• Stored items from a collection:
*** Begin section ***
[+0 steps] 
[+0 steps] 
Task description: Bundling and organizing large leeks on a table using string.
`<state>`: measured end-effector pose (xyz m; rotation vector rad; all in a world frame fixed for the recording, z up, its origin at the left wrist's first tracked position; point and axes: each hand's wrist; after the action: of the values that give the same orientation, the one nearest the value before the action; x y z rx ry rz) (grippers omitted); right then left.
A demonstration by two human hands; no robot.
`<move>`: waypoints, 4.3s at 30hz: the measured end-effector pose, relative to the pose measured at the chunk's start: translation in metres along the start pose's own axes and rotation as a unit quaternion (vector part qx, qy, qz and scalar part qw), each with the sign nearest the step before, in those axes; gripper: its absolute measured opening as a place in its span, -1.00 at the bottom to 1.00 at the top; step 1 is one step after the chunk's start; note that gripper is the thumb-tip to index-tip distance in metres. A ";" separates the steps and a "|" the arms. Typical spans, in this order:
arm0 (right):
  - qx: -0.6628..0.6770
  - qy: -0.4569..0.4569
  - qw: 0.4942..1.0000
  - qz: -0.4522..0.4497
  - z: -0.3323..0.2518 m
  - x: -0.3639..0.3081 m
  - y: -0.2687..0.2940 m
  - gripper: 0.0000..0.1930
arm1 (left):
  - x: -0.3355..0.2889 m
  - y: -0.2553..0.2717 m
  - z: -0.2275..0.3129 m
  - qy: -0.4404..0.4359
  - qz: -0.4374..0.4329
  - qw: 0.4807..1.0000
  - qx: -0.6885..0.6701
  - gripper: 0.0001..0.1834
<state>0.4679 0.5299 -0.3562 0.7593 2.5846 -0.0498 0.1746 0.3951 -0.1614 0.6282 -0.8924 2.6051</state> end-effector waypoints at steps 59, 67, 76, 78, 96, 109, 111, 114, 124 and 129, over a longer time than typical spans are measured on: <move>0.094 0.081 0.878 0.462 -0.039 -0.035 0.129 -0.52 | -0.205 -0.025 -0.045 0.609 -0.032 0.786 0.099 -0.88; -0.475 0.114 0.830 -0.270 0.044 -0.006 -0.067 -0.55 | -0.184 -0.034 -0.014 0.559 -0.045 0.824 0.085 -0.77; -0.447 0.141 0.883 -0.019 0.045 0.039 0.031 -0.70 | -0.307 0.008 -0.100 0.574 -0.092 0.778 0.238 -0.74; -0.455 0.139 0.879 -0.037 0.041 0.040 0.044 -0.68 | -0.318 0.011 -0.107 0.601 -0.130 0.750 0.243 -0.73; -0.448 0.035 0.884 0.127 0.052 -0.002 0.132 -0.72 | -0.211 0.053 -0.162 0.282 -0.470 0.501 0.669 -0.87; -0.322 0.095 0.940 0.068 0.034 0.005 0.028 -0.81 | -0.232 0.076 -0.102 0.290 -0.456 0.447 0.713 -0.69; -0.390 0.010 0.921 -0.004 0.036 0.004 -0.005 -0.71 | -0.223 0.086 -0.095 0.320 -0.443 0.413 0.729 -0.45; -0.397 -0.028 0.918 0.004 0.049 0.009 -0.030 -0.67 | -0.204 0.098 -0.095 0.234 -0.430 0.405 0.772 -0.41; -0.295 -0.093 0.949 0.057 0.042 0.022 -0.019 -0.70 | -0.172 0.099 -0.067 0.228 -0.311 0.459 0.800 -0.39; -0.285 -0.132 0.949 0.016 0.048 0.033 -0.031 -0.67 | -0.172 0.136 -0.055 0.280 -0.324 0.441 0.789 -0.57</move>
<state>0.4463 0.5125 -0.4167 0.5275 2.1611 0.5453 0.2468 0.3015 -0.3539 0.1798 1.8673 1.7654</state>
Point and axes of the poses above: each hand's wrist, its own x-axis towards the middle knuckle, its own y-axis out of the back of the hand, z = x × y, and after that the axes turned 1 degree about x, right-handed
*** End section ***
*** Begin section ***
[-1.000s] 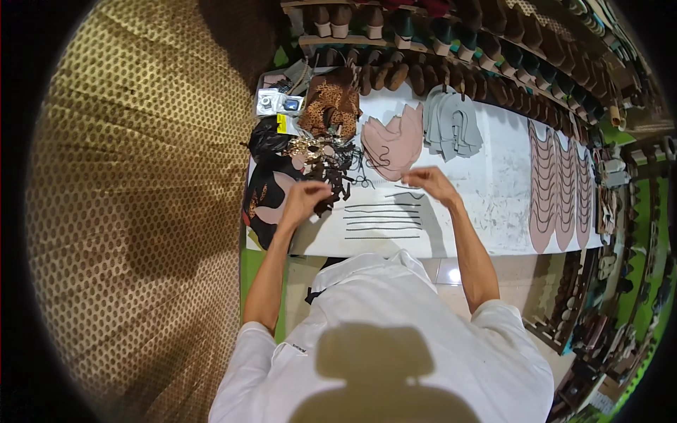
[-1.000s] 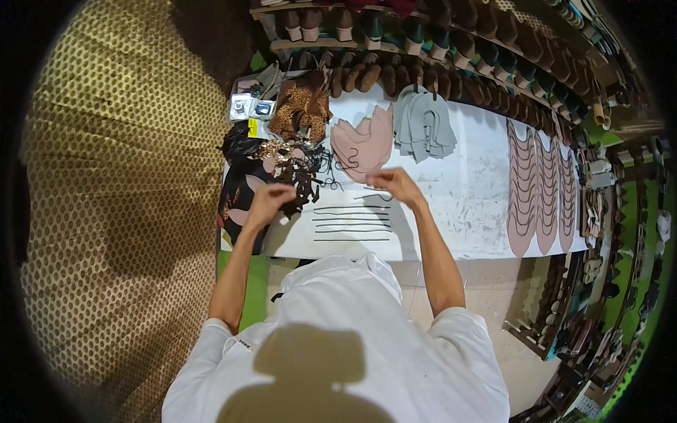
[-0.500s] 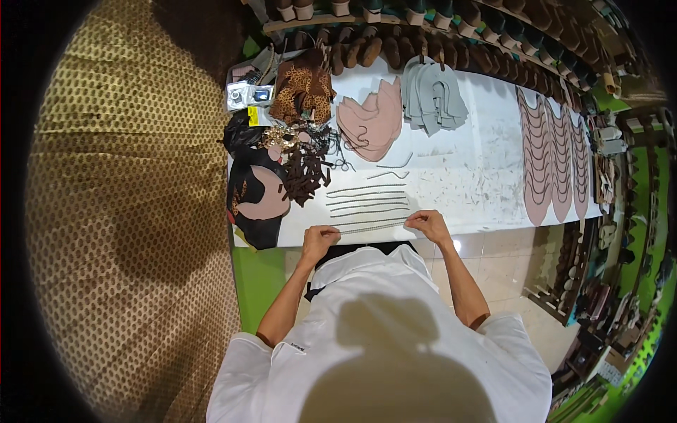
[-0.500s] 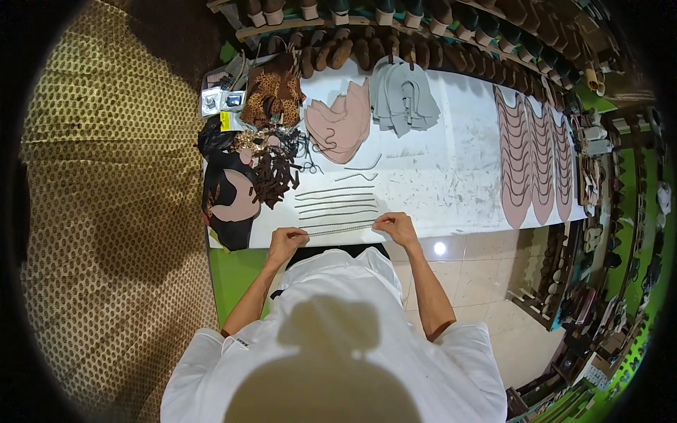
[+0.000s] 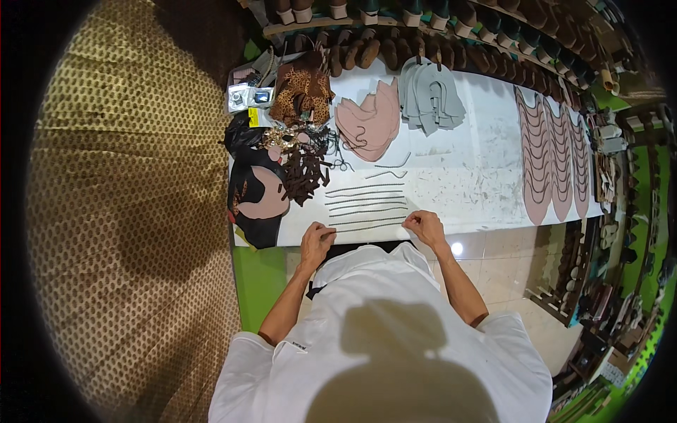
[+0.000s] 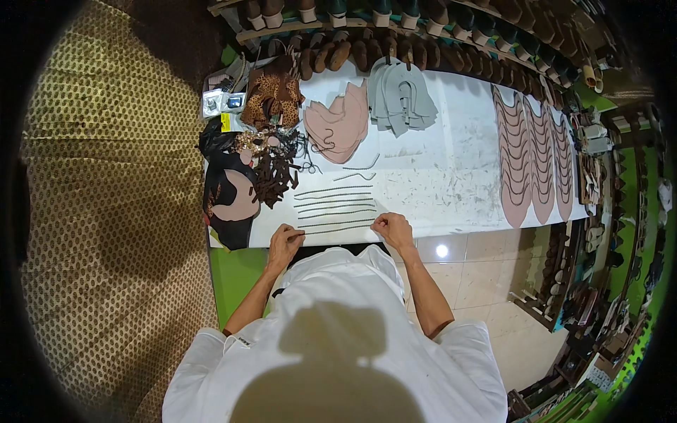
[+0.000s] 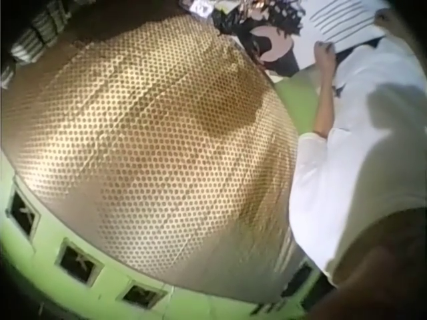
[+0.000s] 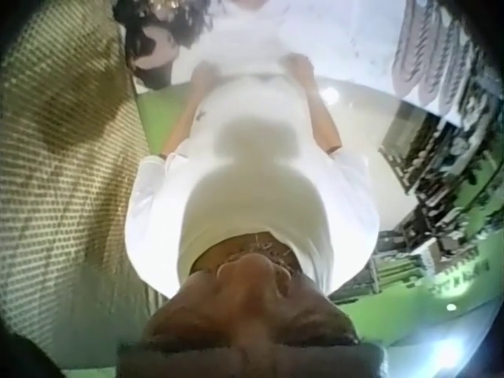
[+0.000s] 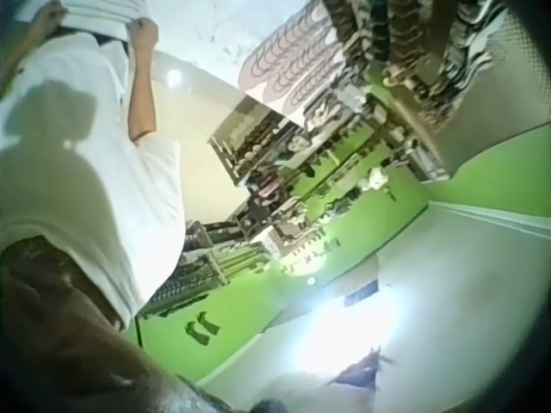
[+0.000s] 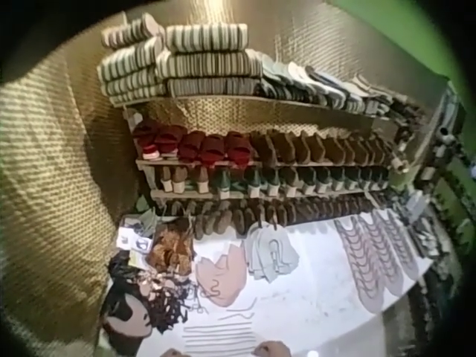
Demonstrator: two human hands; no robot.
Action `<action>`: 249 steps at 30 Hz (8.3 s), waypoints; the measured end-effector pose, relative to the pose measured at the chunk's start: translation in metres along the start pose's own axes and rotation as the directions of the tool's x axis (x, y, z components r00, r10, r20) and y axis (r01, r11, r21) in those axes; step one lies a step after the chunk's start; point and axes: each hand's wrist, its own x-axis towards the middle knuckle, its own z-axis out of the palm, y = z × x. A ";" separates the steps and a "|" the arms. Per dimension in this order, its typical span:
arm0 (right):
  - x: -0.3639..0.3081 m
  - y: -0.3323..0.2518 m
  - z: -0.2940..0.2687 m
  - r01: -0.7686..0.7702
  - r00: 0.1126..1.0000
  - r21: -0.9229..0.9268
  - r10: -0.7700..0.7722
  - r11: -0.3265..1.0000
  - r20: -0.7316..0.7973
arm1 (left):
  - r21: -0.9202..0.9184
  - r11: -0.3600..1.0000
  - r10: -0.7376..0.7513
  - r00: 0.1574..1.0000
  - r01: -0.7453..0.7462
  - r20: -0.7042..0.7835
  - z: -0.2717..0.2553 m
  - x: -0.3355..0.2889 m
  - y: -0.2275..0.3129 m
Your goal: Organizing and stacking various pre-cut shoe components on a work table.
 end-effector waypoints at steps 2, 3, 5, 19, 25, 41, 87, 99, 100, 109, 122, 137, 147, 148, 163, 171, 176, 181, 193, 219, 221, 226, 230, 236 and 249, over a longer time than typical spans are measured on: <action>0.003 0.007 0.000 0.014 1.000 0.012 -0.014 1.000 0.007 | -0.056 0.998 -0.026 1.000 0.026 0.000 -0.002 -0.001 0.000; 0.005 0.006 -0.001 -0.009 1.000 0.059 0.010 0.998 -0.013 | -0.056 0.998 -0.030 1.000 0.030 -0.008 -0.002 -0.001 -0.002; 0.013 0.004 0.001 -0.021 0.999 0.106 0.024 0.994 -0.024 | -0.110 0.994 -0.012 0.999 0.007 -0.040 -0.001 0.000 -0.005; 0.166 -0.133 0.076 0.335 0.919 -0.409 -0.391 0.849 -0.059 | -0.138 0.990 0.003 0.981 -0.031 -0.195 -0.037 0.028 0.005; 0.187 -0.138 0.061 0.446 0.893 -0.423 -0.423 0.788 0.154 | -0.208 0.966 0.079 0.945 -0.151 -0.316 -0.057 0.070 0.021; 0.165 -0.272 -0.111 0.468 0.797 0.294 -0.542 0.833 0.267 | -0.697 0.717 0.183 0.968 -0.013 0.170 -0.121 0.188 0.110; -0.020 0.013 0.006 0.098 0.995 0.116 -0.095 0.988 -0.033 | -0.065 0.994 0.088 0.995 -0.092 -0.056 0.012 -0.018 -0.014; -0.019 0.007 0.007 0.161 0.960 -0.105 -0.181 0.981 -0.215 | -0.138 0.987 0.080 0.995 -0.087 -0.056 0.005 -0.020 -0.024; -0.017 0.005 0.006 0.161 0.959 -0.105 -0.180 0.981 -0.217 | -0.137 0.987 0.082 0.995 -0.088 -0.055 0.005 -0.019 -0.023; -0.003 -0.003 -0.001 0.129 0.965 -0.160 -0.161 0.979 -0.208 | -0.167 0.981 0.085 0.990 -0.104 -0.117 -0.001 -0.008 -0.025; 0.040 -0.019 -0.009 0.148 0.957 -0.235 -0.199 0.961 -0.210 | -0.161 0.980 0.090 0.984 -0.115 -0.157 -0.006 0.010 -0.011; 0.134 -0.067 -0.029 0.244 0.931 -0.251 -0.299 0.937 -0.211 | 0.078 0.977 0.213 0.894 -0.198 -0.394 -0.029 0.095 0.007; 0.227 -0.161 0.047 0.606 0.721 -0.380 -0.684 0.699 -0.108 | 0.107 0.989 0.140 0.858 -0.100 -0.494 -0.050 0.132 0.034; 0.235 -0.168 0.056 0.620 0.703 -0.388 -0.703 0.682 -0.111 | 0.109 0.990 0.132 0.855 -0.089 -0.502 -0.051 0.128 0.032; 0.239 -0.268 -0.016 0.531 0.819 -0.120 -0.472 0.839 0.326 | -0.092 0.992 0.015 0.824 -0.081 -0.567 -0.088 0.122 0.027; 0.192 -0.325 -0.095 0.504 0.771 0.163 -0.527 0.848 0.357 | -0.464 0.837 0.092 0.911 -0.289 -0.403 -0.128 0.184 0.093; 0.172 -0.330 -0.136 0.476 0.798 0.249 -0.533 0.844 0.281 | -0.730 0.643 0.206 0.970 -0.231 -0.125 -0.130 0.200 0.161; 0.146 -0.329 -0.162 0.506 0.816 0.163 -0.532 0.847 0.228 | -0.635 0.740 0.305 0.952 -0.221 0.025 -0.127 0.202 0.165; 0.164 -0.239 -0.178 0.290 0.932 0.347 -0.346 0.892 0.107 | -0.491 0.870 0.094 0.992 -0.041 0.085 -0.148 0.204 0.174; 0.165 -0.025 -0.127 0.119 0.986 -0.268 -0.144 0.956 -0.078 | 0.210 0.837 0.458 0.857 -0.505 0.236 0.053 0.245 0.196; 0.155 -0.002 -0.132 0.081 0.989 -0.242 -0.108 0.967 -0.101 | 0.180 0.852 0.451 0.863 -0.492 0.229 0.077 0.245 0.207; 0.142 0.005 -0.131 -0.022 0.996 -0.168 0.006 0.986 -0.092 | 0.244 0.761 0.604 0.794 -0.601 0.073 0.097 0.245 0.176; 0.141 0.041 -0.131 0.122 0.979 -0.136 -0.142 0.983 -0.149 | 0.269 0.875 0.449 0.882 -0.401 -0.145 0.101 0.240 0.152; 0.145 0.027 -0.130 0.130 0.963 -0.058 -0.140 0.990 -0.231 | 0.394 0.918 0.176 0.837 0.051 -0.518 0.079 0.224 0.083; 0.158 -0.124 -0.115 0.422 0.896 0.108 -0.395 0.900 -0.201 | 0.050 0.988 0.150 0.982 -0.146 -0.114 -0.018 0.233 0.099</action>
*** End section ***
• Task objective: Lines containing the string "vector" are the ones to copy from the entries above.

• Reply:
`<state>`: measured end-effector pose (xyz m; rotation vector rad; all in a world frame fixed for the recording, z up, its origin at the left wrist's first tracked position; point and axes: each hand's wrist; after the action: of the values that give the same orientation, the one nearest the value before the action; x y z rx ry rz) (grippers omitted); right then left.
`<move>`: waypoints, 4.3s at 30hz: the measured end-effector pose, relative to the pose measured at the chunk's start: translation in metres along the start pose's own axes and rotation as a unit quaternion (vector part qx, qy, qz and scalar part qw), each with the sign nearest the step before, in those axes; gripper: its absolute measured opening as a place in its span, -1.00 at the bottom to 1.00 at the top; step 1 is one step after the chunk's start; note that gripper is the thumb-tip to index-tip distance in metres. A ";" separates the steps and a "|" the arms. Typical spans, in this order:

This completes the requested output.